Si tratta, in altri termini, di lottare contro una retorica dominante. Voluta soprattutto dalla Bundesbank, nel rispetto delle tradizioni culturali di quel Paese, ma poi avallata dai benpensanti d’ogni credo e religione. Anche a costo di determinare quel fossato tra popolo ed establishment che i movimenti, cosiddetti “populisti” cercano ora di superare. Battaglia, ovviamente, non facile, ma necessaria. Se si intende portare avanti un programma che riconcili le esigenze della politica, dopo lo smottamento elettorale, con i dati delle contabilità di Stato.

Può avere successo? Ci vorrà il tempo necessario, per rimettere insieme nozioni apparentemente lontane. Ma si può fare. Si può partire ad esempio dalle considerazioni del Fondo monetario internazionale, sugli squilibri relativi alle diverse bilance dei pagamenti. Prendere alcuni passi del documento dei Cinque Presidenti (“Completare l’Unione economica e monetaria dell’Europa”) in cui, con una chiarezza che ha pochi precedenti in materia, si accenna al surplus delle partite correnti della bilancia dei pagamenti che possono mascherare situazioni di carenza della domanda interna, rispetto al potenziale produttivo esistente. Un limite alla crescita che l’Italia sta da tempo sperimentando. E poi cercare il necessario punto di caduta.

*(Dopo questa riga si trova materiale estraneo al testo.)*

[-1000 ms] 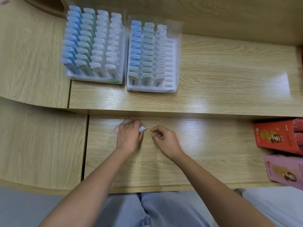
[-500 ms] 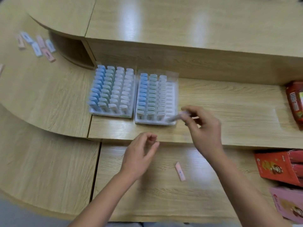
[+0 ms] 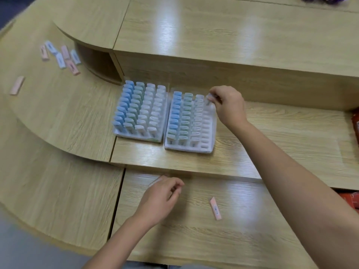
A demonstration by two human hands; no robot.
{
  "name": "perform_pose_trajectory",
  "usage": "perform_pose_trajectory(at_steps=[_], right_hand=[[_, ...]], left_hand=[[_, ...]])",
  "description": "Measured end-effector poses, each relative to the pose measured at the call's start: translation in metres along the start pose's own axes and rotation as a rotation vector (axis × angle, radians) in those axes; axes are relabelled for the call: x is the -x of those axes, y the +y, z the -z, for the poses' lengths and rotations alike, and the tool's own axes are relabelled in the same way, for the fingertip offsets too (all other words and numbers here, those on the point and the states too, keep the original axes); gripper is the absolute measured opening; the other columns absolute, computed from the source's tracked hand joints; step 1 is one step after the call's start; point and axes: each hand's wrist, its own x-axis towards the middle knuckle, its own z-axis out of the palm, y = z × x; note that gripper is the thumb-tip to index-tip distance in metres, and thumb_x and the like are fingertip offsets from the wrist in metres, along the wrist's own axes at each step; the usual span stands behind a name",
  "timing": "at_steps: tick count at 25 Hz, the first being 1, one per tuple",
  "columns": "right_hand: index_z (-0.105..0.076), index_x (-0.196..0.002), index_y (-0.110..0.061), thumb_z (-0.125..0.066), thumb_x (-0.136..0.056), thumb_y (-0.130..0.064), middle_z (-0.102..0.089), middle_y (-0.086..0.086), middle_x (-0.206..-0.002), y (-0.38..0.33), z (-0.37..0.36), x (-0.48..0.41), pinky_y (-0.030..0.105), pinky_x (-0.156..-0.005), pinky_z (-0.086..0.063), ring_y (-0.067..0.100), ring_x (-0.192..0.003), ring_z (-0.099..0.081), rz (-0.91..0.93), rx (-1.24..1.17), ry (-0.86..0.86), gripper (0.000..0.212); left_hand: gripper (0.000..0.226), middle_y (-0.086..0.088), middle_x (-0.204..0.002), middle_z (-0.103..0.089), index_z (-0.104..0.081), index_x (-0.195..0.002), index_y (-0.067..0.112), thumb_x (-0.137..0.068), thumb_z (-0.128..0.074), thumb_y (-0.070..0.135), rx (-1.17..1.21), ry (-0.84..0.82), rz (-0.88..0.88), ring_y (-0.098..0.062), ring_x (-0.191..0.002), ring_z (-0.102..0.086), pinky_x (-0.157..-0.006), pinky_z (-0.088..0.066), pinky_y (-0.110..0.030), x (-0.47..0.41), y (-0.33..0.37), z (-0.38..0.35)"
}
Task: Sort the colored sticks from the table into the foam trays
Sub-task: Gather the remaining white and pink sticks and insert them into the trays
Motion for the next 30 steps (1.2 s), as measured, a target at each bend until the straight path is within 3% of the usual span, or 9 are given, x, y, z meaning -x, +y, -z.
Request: perform_pose_trajectory(at_steps=[5,9,13,18,20,23,26,28,30], right_hand=[[-0.064,-0.088,-0.008,-0.055,-0.088,-0.012,-0.066,0.004,-0.082,0.009,-0.003,0.002,0.036,-0.059,-0.045,0.024,-0.078,-0.056,0.075,0.040,0.076,0.010],[-0.058,-0.099,-0.008,-0.053,-0.087,-0.007,-0.064,0.006,-0.080,0.009,-0.005,0.007,0.034,-0.052,-0.043,0.025,-0.073,-0.055,0.150,0.098,0.077,0.013],[-0.062,-0.087,-0.004,-0.052,-0.086,-0.007,-0.062,0.010,-0.082,0.013,-0.011,0.007,0.035,-0.045,-0.043,0.029,-0.079,-0.055,0.182,0.163,0.086,0.010],[-0.063,-0.108,-0.005,-0.055,-0.090,-0.014,-0.059,0.012,-0.107,0.005,-0.005,0.022,0.032,-0.064,-0.044,0.027,-0.099,-0.052,0.120,0.116,0.055,0.022],[-0.060,-0.113,-0.005,-0.055,-0.091,-0.012,-0.059,0.010,-0.105,-0.001,0.008,0.045,0.024,-0.073,-0.039,0.020,-0.094,-0.052,0.040,-0.011,0.123,0.024],[-0.061,-0.106,-0.005,-0.057,-0.089,-0.007,-0.056,-0.001,-0.088,-0.009,0.019,0.114,0.017,-0.069,-0.032,0.008,-0.075,-0.046,-0.128,-0.140,0.244,0.017],[-0.061,-0.099,-0.011,-0.057,-0.090,-0.008,-0.056,-0.004,-0.085,-0.010,-0.004,0.215,0.021,-0.068,-0.034,0.013,-0.074,-0.050,-0.348,-0.151,0.009,0.010],[-0.061,-0.099,-0.015,-0.054,-0.093,-0.016,-0.061,-0.002,-0.093,-0.004,-0.031,0.270,0.027,-0.068,-0.038,0.020,-0.085,-0.057,-0.526,-0.090,-0.258,0.009],[-0.061,-0.101,-0.017,-0.053,-0.092,-0.020,-0.060,-0.002,-0.103,0.006,-0.053,0.295,0.028,-0.072,-0.041,0.021,-0.096,-0.056,-0.635,-0.021,-0.385,0.012]], left_hand=[[0.014,0.022,-0.094,-0.057,-0.060,-0.102,0.032,-0.092,-0.054,0.025,0.015,-0.017,0.033,0.002,-0.089,-0.058,-0.080,-0.050,-0.032,0.006,-0.008,-0.004],[0.014,0.017,-0.096,-0.060,-0.060,-0.103,0.031,-0.092,-0.053,0.025,-0.008,0.008,0.044,0.001,-0.091,-0.056,-0.080,-0.049,-0.028,0.006,-0.008,-0.001],[0.016,0.015,-0.100,-0.061,-0.061,-0.107,0.028,-0.093,-0.053,0.025,-0.038,0.030,0.068,-0.001,-0.089,-0.056,-0.078,-0.048,-0.026,0.009,-0.006,0.003],[0.019,0.012,-0.101,-0.064,-0.063,-0.109,0.026,-0.092,-0.054,0.023,-0.092,0.109,0.186,-0.008,-0.091,-0.059,-0.079,-0.049,-0.030,0.003,-0.028,0.002],[0.018,0.007,-0.099,-0.064,-0.065,-0.106,0.024,-0.090,-0.056,0.020,-0.149,0.142,0.231,-0.013,-0.091,-0.061,-0.076,-0.049,-0.031,-0.002,-0.044,-0.001],[0.018,-0.007,-0.095,-0.064,-0.068,-0.104,0.015,-0.087,-0.061,0.020,-0.264,0.175,0.239,-0.028,-0.089,-0.062,-0.072,-0.050,-0.038,-0.011,-0.065,-0.007],[0.020,-0.015,-0.093,-0.064,-0.069,-0.102,0.011,-0.087,-0.063,0.022,-0.404,0.218,0.226,-0.035,-0.088,-0.059,-0.072,-0.044,-0.036,-0.020,-0.074,-0.021],[0.028,-0.014,-0.108,-0.060,-0.063,-0.115,0.014,-0.090,-0.057,0.024,-0.467,0.148,0.277,-0.033,-0.102,-0.054,-0.081,-0.041,-0.037,-0.022,-0.076,-0.032],[0.036,-0.012,-0.118,-0.056,-0.057,-0.125,0.015,-0.090,-0.054,0.021,-0.470,0.075,0.286,-0.032,-0.111,-0.049,-0.088,-0.038,-0.038,-0.022,-0.084,-0.043]])
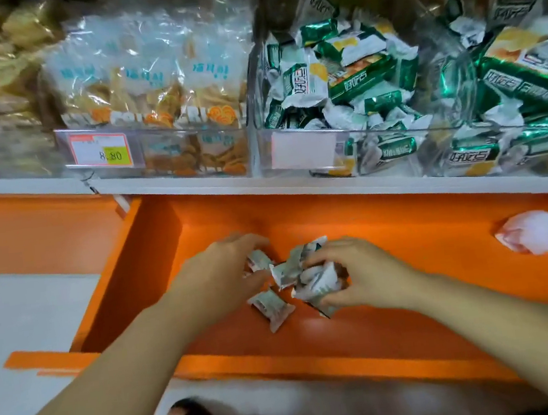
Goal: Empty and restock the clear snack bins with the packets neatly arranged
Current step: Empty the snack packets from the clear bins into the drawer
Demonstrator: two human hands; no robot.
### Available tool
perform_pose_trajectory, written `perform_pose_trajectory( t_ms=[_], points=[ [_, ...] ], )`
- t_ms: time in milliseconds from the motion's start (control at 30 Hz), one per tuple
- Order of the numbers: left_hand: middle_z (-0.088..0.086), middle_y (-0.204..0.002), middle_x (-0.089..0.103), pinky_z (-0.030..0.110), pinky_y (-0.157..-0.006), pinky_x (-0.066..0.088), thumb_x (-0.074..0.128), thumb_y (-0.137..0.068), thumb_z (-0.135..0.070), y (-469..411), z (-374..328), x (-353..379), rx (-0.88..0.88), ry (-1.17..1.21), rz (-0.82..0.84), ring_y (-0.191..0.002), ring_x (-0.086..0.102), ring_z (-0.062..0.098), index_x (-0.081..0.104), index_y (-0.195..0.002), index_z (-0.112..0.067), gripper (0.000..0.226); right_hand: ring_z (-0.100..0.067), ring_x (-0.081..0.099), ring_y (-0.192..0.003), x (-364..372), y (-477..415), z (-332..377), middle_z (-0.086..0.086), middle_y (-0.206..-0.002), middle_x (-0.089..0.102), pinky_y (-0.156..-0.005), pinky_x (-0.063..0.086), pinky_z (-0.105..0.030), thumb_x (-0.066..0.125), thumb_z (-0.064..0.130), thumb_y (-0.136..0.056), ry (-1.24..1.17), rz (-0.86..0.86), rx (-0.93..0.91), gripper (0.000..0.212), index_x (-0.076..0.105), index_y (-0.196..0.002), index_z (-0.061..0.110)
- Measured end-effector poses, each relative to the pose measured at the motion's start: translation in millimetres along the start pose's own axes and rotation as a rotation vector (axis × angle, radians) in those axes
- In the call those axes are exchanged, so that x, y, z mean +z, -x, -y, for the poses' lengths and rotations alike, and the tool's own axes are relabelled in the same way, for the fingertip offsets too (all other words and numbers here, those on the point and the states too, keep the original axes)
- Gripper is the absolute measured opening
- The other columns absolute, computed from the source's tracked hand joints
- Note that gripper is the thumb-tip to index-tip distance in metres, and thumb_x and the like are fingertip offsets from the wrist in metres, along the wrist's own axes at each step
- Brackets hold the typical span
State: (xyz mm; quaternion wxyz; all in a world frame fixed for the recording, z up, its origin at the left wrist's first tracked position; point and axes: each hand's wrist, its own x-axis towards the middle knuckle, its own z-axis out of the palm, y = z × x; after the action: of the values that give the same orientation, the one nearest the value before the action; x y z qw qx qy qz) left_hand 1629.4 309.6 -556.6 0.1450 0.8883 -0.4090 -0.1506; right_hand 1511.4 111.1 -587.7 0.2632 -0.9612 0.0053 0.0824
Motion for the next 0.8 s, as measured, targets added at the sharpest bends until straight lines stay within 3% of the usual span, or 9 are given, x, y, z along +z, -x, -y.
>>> perform_pose_trajectory(
  t_ms=[67, 167, 300, 400, 500, 633, 733, 800],
  points=[
    [-0.013, -0.13, 0.053, 0.026, -0.077, 0.05, 0.057, -0.091, -0.039, -6.7, 15.2, 6.7, -0.079, -0.061, -0.027, -0.108, 0.058, 0.011, 0.046, -0.131, -0.041, 0.042, -0.015, 0.047, -0.122, 30.7, -23.4, -19.7, 0.005, -0.134, 0.054, -0.091, 0.036, -0.021, 0.075, 0.038, -0.078, 0.039, 0.071, 0.044, 0.059, 0.055, -0.131, 0.023],
    [-0.011, -0.132, 0.054, 0.033, -0.08, 0.054, 0.055, -0.092, -0.042, -15.0, 31.5, 11.6, -0.141, -0.091, -0.025, -0.108, 0.059, 0.013, 0.046, -0.132, -0.038, 0.041, -0.02, 0.05, -0.122, 65.6, -58.0, -38.2, 0.0, -0.134, 0.055, -0.097, 0.041, -0.031, 0.075, 0.033, -0.078, 0.065, 0.142, 0.112, 0.058, 0.055, -0.13, 0.02],
    [-0.011, -0.128, 0.055, 0.036, -0.079, 0.055, 0.054, -0.093, -0.042, -20.7, 44.7, 12.0, -0.163, -0.077, -0.018, -0.105, 0.06, 0.013, 0.047, -0.13, -0.038, 0.038, -0.022, 0.046, -0.126, 91.7, -90.6, -39.9, -0.005, -0.142, 0.048, -0.097, 0.035, -0.026, 0.066, 0.021, -0.086, 0.134, 0.201, 0.131, 0.059, 0.044, -0.14, 0.023],
    [-0.013, -0.127, 0.055, 0.035, -0.079, 0.054, 0.054, -0.092, -0.04, -24.2, 44.0, 6.1, -0.146, -0.071, -0.083, -0.106, 0.06, 0.013, 0.05, -0.128, -0.038, 0.036, -0.018, 0.041, -0.13, 96.2, -94.3, -34.1, 0.001, -0.15, 0.038, -0.102, 0.034, -0.027, 0.062, 0.012, -0.089, 0.032, 0.159, 0.157, 0.063, 0.038, -0.144, 0.027],
    [-0.013, -0.121, 0.059, 0.032, -0.074, 0.053, 0.056, -0.092, -0.034, -26.9, 36.3, -6.1, -0.07, -0.029, -0.244, -0.101, 0.062, 0.012, 0.057, -0.124, -0.034, 0.031, -0.018, 0.05, -0.121, 72.2, -82.3, -24.6, 0.0, -0.138, 0.051, -0.097, 0.039, -0.026, 0.065, 0.01, -0.086, -0.13, 0.053, 0.145, 0.052, 0.051, -0.135, 0.021],
    [-0.005, -0.111, 0.065, 0.03, -0.064, 0.046, 0.059, -0.091, -0.021, -31.7, 21.6, -25.6, 0.037, 0.038, -0.477, -0.075, 0.057, 0.016, 0.064, -0.116, -0.025, 0.026, -0.005, 0.057, -0.103, 11.6, -54.6, -5.0, 0.007, -0.115, 0.065, -0.09, 0.044, -0.02, 0.066, 0.019, -0.088, -0.143, -0.046, 0.072, 0.032, 0.064, -0.119, 0.02],
    [0.003, -0.108, 0.065, 0.029, -0.069, 0.044, 0.058, -0.09, -0.016, -35.7, 8.6, -38.3, 0.104, 0.035, -0.606, -0.086, 0.062, 0.023, 0.065, -0.113, -0.016, 0.024, 0.009, 0.054, -0.088, -38.2, -32.2, 13.0, 0.016, -0.106, 0.063, -0.082, 0.039, -0.001, 0.066, 0.022, -0.088, -0.1, -0.142, 0.033, 0.027, 0.066, -0.115, 0.023],
    [0.006, -0.109, 0.064, 0.033, -0.073, 0.046, 0.058, -0.09, -0.014, -38.5, 1.8, -45.2, 0.155, 0.021, -0.658, -0.093, 0.062, 0.026, 0.064, -0.114, -0.012, 0.025, 0.01, 0.056, -0.089, -68.7, -21.6, 26.3, 0.019, -0.098, 0.062, -0.081, 0.04, -0.001, 0.067, 0.021, -0.088, -0.114, -0.209, 0.005, 0.023, 0.067, -0.111, 0.024]
  ],
)
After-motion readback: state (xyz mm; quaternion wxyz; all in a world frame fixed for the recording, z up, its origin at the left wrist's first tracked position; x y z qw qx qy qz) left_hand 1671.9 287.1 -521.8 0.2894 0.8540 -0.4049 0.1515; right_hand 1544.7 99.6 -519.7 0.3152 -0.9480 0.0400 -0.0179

Essa non può che essere data da una “modifica – integrazione” delle regole del “fiscal compact”. I cui vincoli dovranno divenire più o meno stringenti a seconda dello stato delle partite correnti della bilancia dei pagamenti di ciascun Paese. Con una stretta anche maggiore in caso di deficit, ma accordando maggiori margini per una politica rigorosamente di sviluppo in caso di surplus. Che se non governato non fa altro che tradursi in fuga del maggior risparmio accumulato verso l’estero. Prevalentemente sotto forma di investimento – almeno per quanto riguarda l’Italia – di portafoglio. Il che, considerando il livello di disoccupazione esistente nel nostro Paese, non è proprio un bel vedere. Ma queste sono state le follie che hanno contribuito a bruciare una vecchia classe dirigente. Perseverare nell’errore sarebbe più che diabolico.